Jimenez and Cox met with Dr. John Shivik (USDA Wildlife Services) near Jackson to test a prototype radio signal activated siren device. Speaker attachments can reach way out there and "music" included helicopters, gunshots, human activity and vehicles, and hopefully Star-Spangled Banner by J. Hendricks. The device worked great but John commented that this type of device wouldn’t work except in confined areas, much smaller than the several hundred acre horse pasture they were evaluating. The rancher was provided a receiver after the wolf first reportedly chased horses and hasn’t heard any wolves or had any more problems.

The Sheep Mountain pack killed a calf on Sunday afternoon and the depredation was confirmed on Monday by WS. The rancher did all the right things and quickly reported the carcass. On Wednesday the 6th, WS removed 3 uncollared pack members, as instructed by the Service. Several wolves were jumped off the calf carcass. After the helicopter arrived and a tough chase through timber, 3 were killed. Unfortunately the 2 females and male were all young of the year. Hopefully disturbing the pack and removing some of the food demands and the killing rate by adults may resolve the problem. This time of year pups are approaching 70lbs and are easily confused with adults. However, livestock have been reportedly chased since then and additional control of an adult male that was with the depredating group may be implemented.
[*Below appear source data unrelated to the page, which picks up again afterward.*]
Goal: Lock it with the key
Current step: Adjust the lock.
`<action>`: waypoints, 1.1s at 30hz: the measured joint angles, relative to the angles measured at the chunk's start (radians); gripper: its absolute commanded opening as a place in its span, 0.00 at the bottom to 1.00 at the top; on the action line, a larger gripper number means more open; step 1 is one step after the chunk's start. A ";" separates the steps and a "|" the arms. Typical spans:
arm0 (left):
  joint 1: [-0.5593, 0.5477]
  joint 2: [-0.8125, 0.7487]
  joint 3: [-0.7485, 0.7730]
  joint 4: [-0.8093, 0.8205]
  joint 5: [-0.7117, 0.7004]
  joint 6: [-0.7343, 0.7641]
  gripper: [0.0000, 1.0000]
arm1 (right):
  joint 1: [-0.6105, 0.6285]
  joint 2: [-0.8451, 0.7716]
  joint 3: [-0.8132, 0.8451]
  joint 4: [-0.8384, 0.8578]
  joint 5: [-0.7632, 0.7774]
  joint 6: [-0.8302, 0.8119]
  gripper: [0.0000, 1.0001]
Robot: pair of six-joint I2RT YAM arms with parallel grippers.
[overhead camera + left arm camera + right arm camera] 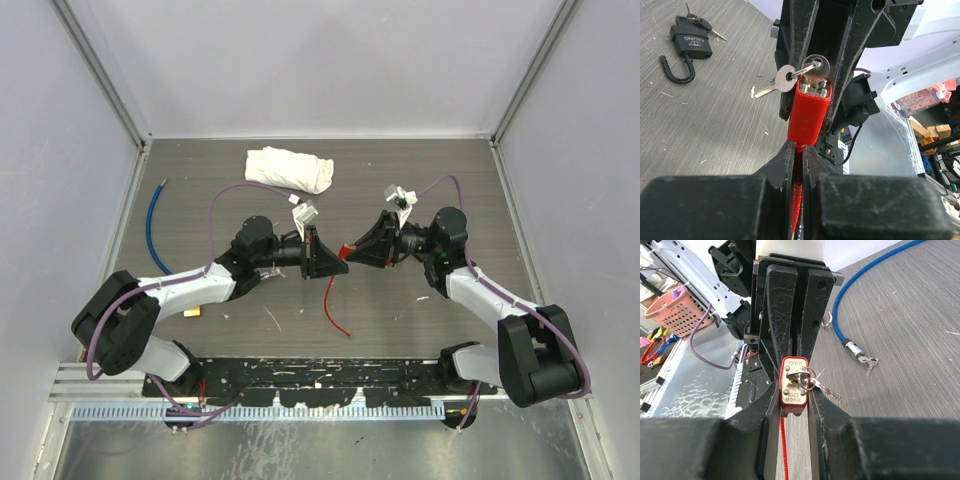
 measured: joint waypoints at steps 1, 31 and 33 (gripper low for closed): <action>0.000 0.000 0.000 -0.001 0.000 0.003 0.00 | 0.000 0.000 0.000 -0.004 0.000 -0.003 0.15; 0.138 -0.161 0.262 -0.472 0.340 0.285 0.00 | -0.055 0.028 0.924 -2.029 0.070 -2.025 1.00; 0.138 -0.139 0.299 -0.488 0.384 0.284 0.00 | -0.016 0.068 0.996 -2.089 0.088 -2.121 1.00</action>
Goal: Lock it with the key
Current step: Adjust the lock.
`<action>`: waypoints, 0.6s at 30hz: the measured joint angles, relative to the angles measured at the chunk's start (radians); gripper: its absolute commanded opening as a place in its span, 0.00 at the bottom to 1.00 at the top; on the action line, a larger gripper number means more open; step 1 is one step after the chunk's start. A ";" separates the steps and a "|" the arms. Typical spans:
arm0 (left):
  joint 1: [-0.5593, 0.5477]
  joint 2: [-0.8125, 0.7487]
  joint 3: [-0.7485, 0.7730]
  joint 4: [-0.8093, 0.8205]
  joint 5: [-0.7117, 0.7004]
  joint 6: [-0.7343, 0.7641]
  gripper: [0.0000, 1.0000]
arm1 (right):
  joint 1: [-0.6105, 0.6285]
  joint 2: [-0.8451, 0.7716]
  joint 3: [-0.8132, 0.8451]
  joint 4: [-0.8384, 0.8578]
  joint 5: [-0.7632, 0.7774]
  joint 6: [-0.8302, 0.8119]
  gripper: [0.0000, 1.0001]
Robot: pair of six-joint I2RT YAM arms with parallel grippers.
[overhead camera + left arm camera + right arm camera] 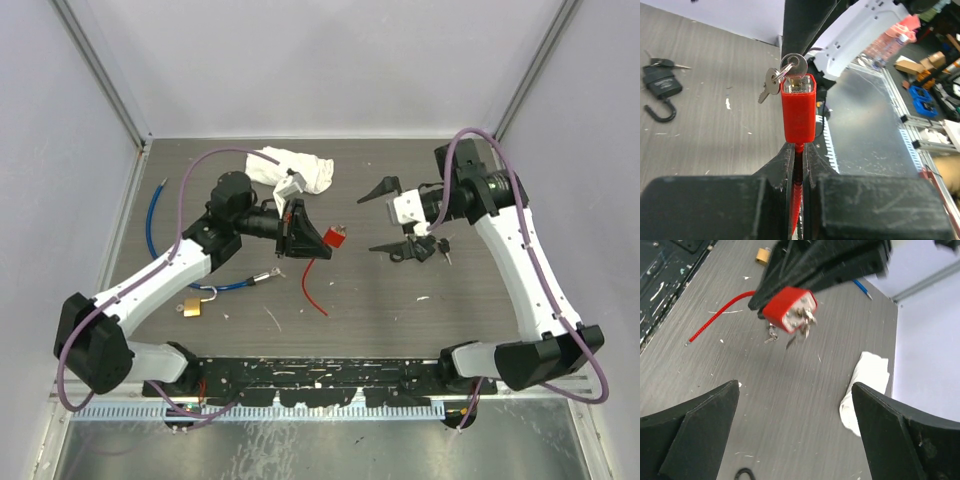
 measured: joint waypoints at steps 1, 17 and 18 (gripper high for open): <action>0.000 0.013 0.015 -0.006 0.021 -0.001 0.00 | 0.019 0.015 0.022 -0.017 0.008 -0.030 1.00; -0.018 0.130 0.069 -0.028 0.178 -0.084 0.00 | 0.288 0.091 0.122 -0.097 0.153 -0.110 0.87; -0.018 0.131 0.069 -0.028 0.182 -0.084 0.00 | 0.298 0.093 0.119 -0.097 0.165 -0.108 0.86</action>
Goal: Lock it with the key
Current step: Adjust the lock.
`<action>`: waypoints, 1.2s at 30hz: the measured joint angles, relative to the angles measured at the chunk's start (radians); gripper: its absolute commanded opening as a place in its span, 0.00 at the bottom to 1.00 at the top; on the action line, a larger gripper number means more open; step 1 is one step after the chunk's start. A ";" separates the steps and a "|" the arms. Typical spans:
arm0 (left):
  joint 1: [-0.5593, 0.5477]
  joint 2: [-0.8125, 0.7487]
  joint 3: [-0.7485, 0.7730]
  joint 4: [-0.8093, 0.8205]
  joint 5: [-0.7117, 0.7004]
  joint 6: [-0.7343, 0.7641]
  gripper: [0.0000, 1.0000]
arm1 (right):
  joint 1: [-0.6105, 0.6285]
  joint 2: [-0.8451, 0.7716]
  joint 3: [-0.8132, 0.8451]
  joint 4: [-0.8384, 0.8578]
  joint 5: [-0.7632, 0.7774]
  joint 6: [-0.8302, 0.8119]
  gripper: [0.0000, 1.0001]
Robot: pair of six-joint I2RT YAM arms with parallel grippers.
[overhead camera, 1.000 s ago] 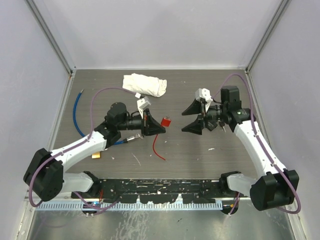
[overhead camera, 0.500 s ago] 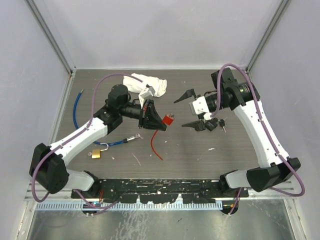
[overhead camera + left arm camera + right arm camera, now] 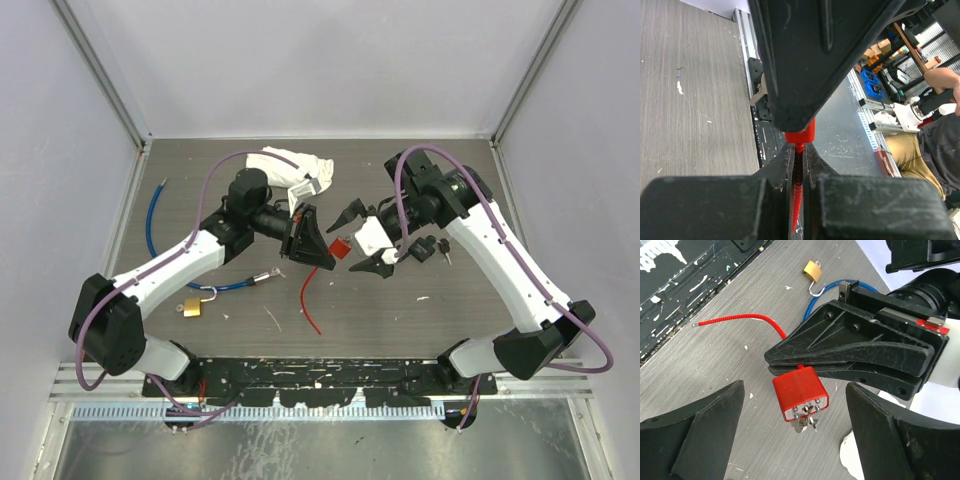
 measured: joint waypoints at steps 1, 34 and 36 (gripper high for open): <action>0.000 0.000 0.000 0.000 0.005 0.000 0.00 | 0.007 0.001 -0.002 0.000 0.010 0.003 0.84; -0.009 0.030 0.012 -0.026 0.050 0.009 0.19 | 0.048 0.008 -0.007 -0.003 0.080 0.036 0.21; -0.010 0.030 0.013 -0.040 0.043 0.024 0.38 | 0.050 0.008 -0.011 -0.003 0.082 0.040 0.17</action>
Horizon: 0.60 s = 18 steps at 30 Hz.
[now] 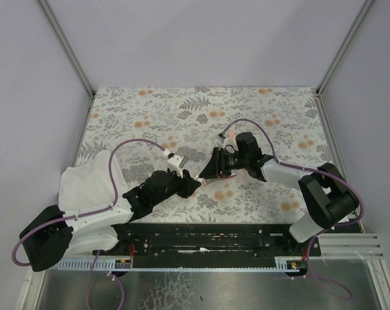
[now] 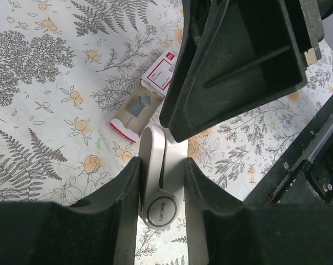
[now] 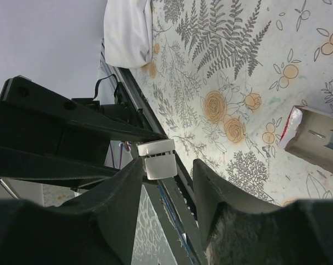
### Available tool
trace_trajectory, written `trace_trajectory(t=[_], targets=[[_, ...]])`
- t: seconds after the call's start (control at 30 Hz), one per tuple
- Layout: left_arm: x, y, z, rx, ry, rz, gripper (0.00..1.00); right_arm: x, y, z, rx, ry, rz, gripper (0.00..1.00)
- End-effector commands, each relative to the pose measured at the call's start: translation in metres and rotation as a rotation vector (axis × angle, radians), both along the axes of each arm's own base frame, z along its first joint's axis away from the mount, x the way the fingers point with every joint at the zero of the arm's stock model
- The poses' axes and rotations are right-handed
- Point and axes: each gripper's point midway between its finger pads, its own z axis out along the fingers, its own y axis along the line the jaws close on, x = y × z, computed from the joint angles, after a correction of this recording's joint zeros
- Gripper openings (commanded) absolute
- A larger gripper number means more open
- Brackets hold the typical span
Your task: Load the staples into the stapler
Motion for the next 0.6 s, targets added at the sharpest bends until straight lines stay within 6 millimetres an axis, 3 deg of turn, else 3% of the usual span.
trace_trajectory(t=[0.0, 0.33, 0.47, 0.5, 0.57], targets=[[0.011, -0.009, 0.029, -0.044, -0.089, 0.016, 0.0, -0.008, 0.011, 0.015, 0.047, -0.026, 0.06, 0.47], [0.01, -0.014, 0.033, -0.049, -0.1, 0.029, 0.0, -0.023, 0.016, 0.008, 0.049, -0.008, 0.123, 0.38], [0.011, -0.016, 0.036, -0.051, -0.099, 0.029, 0.02, -0.024, 0.017, 0.012, 0.066, -0.03, 0.135, 0.17], [0.011, -0.016, 0.037, -0.053, -0.096, 0.03, 0.15, -0.023, 0.017, 0.013, 0.069, -0.045, 0.137, 0.12], [0.011, -0.016, 0.043, -0.071, -0.091, 0.037, 0.57, -0.021, 0.017, 0.016, 0.069, -0.078, 0.132, 0.02]])
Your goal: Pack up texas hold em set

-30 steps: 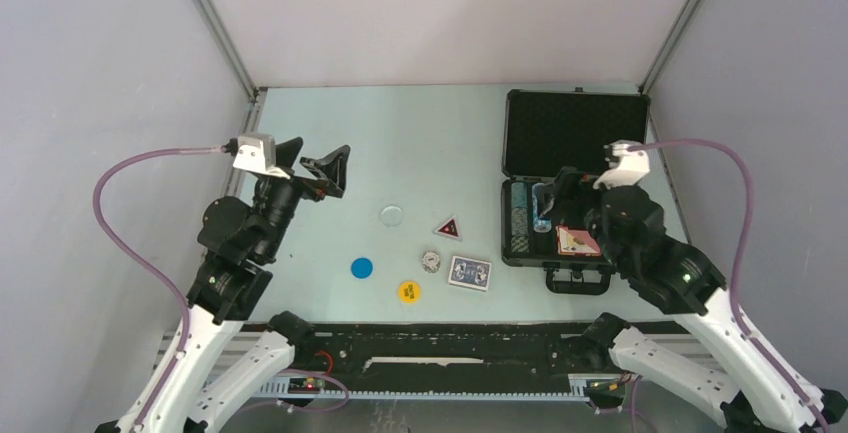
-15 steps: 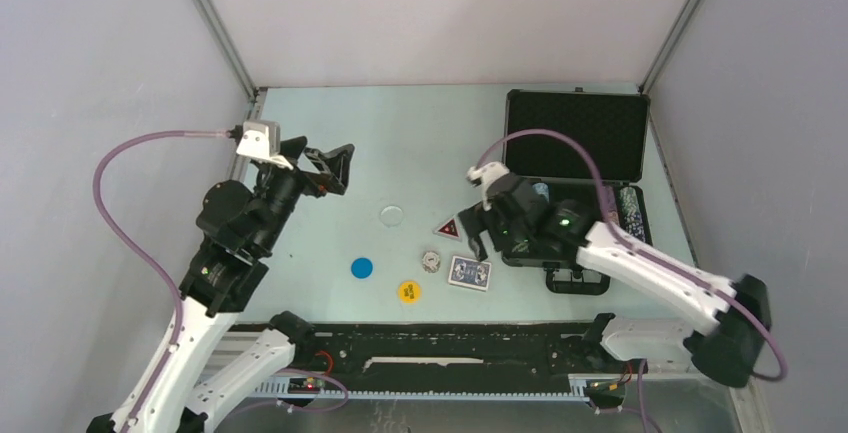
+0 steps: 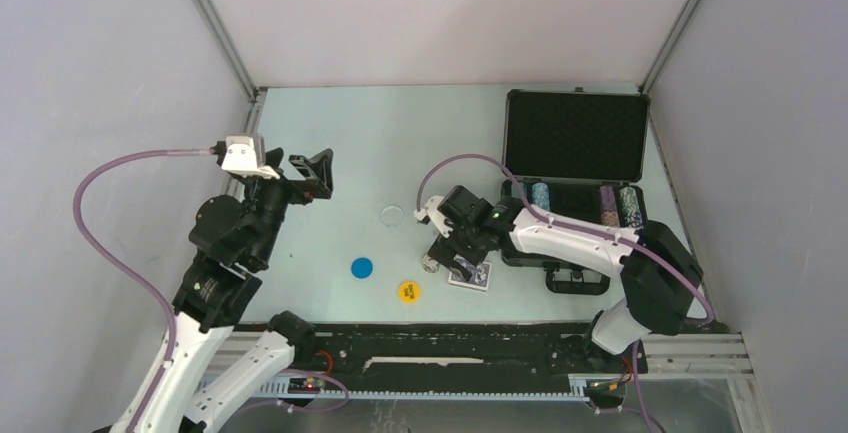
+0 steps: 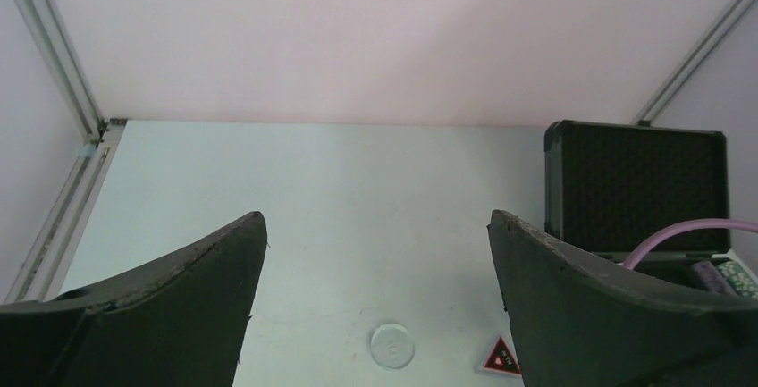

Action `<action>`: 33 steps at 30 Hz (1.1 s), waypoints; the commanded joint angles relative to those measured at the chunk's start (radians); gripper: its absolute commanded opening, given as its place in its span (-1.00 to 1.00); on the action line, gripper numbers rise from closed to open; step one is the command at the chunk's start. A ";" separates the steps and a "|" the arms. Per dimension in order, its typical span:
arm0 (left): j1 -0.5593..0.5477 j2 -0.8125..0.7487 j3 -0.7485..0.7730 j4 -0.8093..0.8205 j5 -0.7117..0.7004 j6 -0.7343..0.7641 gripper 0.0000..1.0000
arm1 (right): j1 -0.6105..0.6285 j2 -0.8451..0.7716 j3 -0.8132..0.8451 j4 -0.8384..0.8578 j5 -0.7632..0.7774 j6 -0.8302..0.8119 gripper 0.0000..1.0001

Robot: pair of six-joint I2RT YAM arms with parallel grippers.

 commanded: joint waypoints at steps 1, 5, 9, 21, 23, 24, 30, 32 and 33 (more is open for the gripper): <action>-0.007 0.001 -0.027 0.026 -0.061 0.024 1.00 | 0.031 0.025 0.048 0.025 -0.143 -0.155 0.99; -0.007 -0.005 -0.030 0.028 -0.082 0.025 1.00 | 0.021 0.072 0.068 0.000 -0.206 -0.198 0.99; -0.011 0.001 -0.030 0.028 -0.070 0.022 1.00 | -0.007 0.136 0.085 -0.039 -0.208 -0.197 0.99; -0.019 0.009 -0.031 0.028 -0.068 0.029 1.00 | -0.002 0.184 0.078 -0.049 -0.112 -0.174 0.99; -0.019 0.008 -0.031 0.028 -0.066 0.027 1.00 | 0.006 0.180 0.067 -0.044 -0.097 -0.161 0.97; -0.019 0.007 -0.031 0.028 -0.065 0.025 1.00 | 0.009 0.179 0.058 -0.039 -0.090 -0.156 0.96; -0.019 0.008 -0.030 0.029 -0.045 0.020 1.00 | 0.019 0.188 0.039 -0.022 -0.083 -0.141 0.88; -0.019 0.009 -0.031 0.029 -0.042 0.020 1.00 | 0.023 0.195 0.038 -0.011 -0.086 -0.138 0.85; -0.019 0.010 -0.031 0.031 -0.040 0.020 1.00 | 0.030 0.199 0.039 -0.007 -0.083 -0.136 0.84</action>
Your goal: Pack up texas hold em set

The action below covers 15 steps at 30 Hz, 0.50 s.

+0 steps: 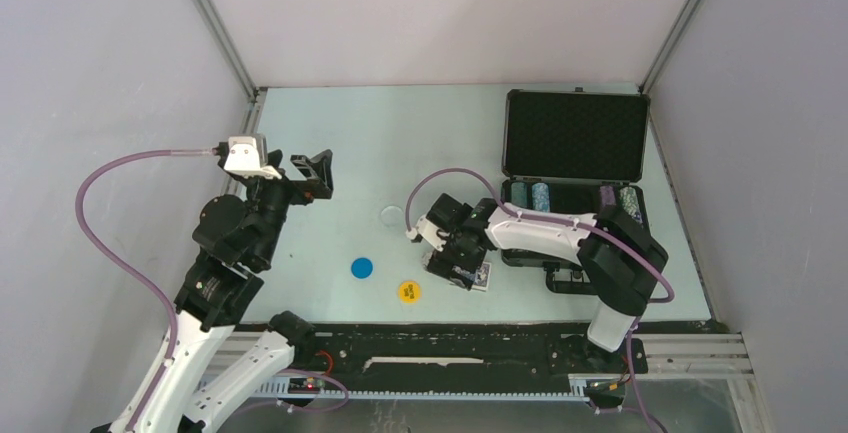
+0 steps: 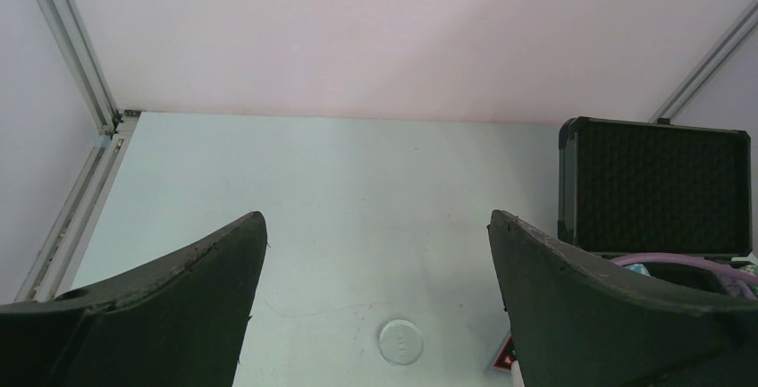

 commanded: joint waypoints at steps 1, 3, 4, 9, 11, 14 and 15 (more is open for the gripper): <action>-0.003 0.004 -0.013 0.037 0.010 0.014 1.00 | 0.024 0.017 -0.001 0.039 0.022 0.018 0.82; -0.004 0.003 -0.015 0.037 0.011 0.014 1.00 | 0.035 0.023 -0.002 0.047 0.027 0.021 0.80; -0.004 0.004 -0.015 0.039 0.011 0.014 1.00 | 0.040 0.025 -0.001 0.049 0.027 0.023 0.79; -0.004 0.001 -0.015 0.039 0.011 0.014 0.99 | 0.052 0.048 0.000 0.064 0.049 0.033 0.64; -0.004 0.001 -0.015 0.039 0.009 0.012 1.00 | 0.052 0.059 0.000 0.061 0.049 0.033 0.61; -0.004 0.001 -0.015 0.039 0.010 0.012 1.00 | 0.057 0.068 -0.001 0.052 0.082 0.036 0.55; -0.004 0.001 -0.015 0.039 0.010 0.012 1.00 | 0.057 0.068 -0.001 0.047 0.090 0.037 0.55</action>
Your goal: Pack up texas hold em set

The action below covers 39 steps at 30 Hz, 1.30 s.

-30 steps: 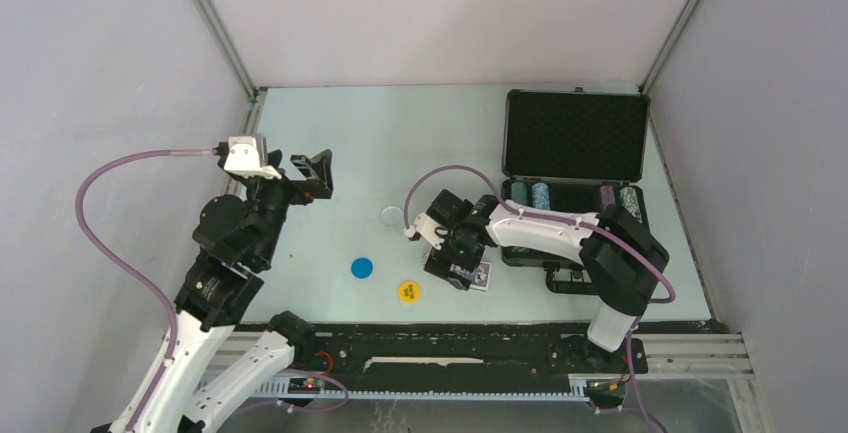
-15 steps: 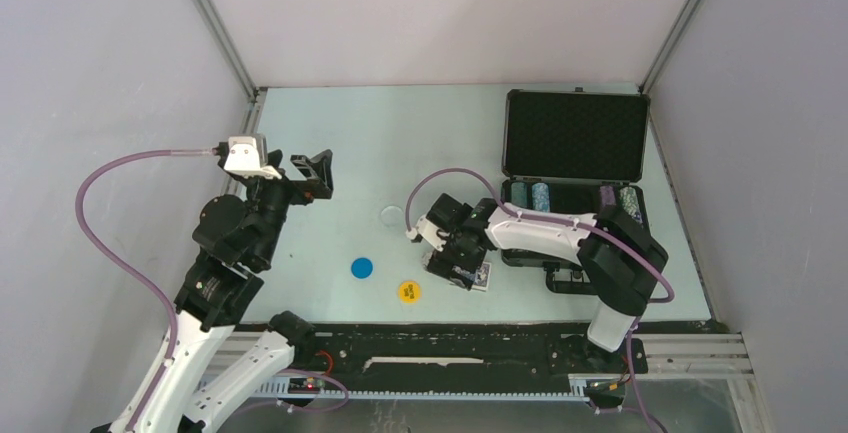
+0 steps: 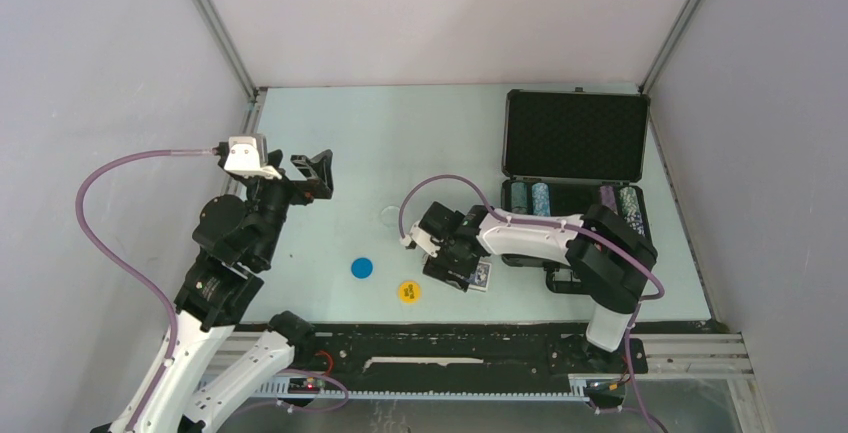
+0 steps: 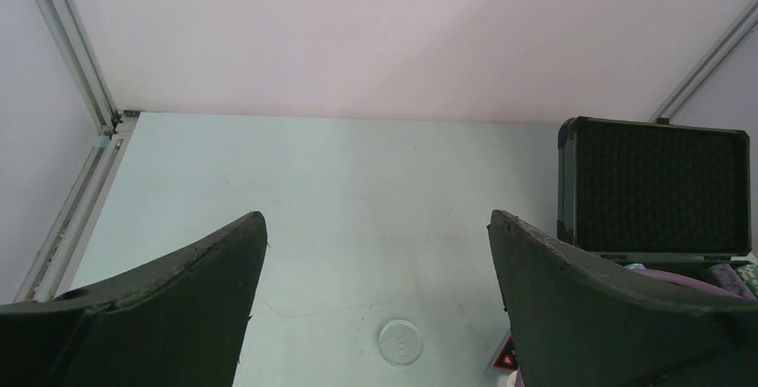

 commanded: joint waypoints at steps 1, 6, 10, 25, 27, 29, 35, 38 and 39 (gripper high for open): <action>-0.004 -0.001 -0.016 0.038 0.008 0.012 1.00 | 0.013 0.020 0.000 -0.001 0.055 0.024 0.54; -0.004 -0.001 -0.016 0.038 0.011 0.011 1.00 | 0.013 -0.005 -0.005 -0.019 0.050 0.025 0.63; -0.004 -0.001 -0.018 0.040 0.015 0.009 1.00 | 0.012 -0.021 -0.019 -0.014 0.057 0.020 0.68; -0.004 0.000 -0.019 0.043 0.022 0.009 1.00 | -0.015 -0.079 -0.063 -0.008 -0.038 0.000 0.77; -0.004 0.000 -0.020 0.043 0.023 0.009 1.00 | -0.018 -0.073 -0.064 -0.005 -0.040 -0.002 0.72; -0.004 0.000 -0.019 0.043 0.022 0.009 1.00 | -0.019 -0.066 -0.064 -0.002 -0.033 -0.002 0.65; -0.004 0.004 -0.020 0.043 0.022 0.009 1.00 | -0.016 -0.106 -0.058 0.025 -0.001 0.038 0.37; -0.004 0.006 -0.019 0.043 0.025 0.009 1.00 | -0.013 -0.175 -0.058 0.022 0.034 0.062 0.22; -0.004 0.006 -0.019 0.043 0.025 0.009 1.00 | -0.014 -0.200 -0.057 0.018 0.044 0.069 0.20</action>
The alpha female and other pack members were about 25 miles away when the control action was conducted.

A rancher reported that a black wolf had about 25 of his horses (mixed yearlings and adults) backed up against a cliff face and that some friends ran the wolf off. This occurred near Dailey Lake, in the Sheep Mountain pack territory and no horses were injured. This incident happened about 3 hours after the 3 wolves were shot in the Sheep Mountain pack.

The rancher who received permit to shoot depredating wolves on his ranch in Wyoming has reportedly not seen any wolves on ranch property or found any suspected wolf-caused depredations.

Information and education and law enforcement

Fontaine and Dave Nelson (WS) gave presentations to about 20 advanced science students at Capital High School this week.

Jimenez and Cox spent several days contacting hunters in the Dubois and Cody areas to ask for their assistance to report wolf sightings and to remind them to "be sure of their target" before shooting any coyotes. Grand Teton National Park provided wolf information to all hunters that had permits to assist the Park with the elk reduction program.

Wyoming Special agents continue to travel the back-country south and east of Yellowstone National Park, contacting guides and hunters about bear and wolf issues.

Two Dutch biologists, Marcel Huijer and Edgar van der Grift visited Helena and Yellowstone to learn about the wolf program and large predator management. Large predators such as wolves and brown bears were eliminated from Holland about 400-500 years ago.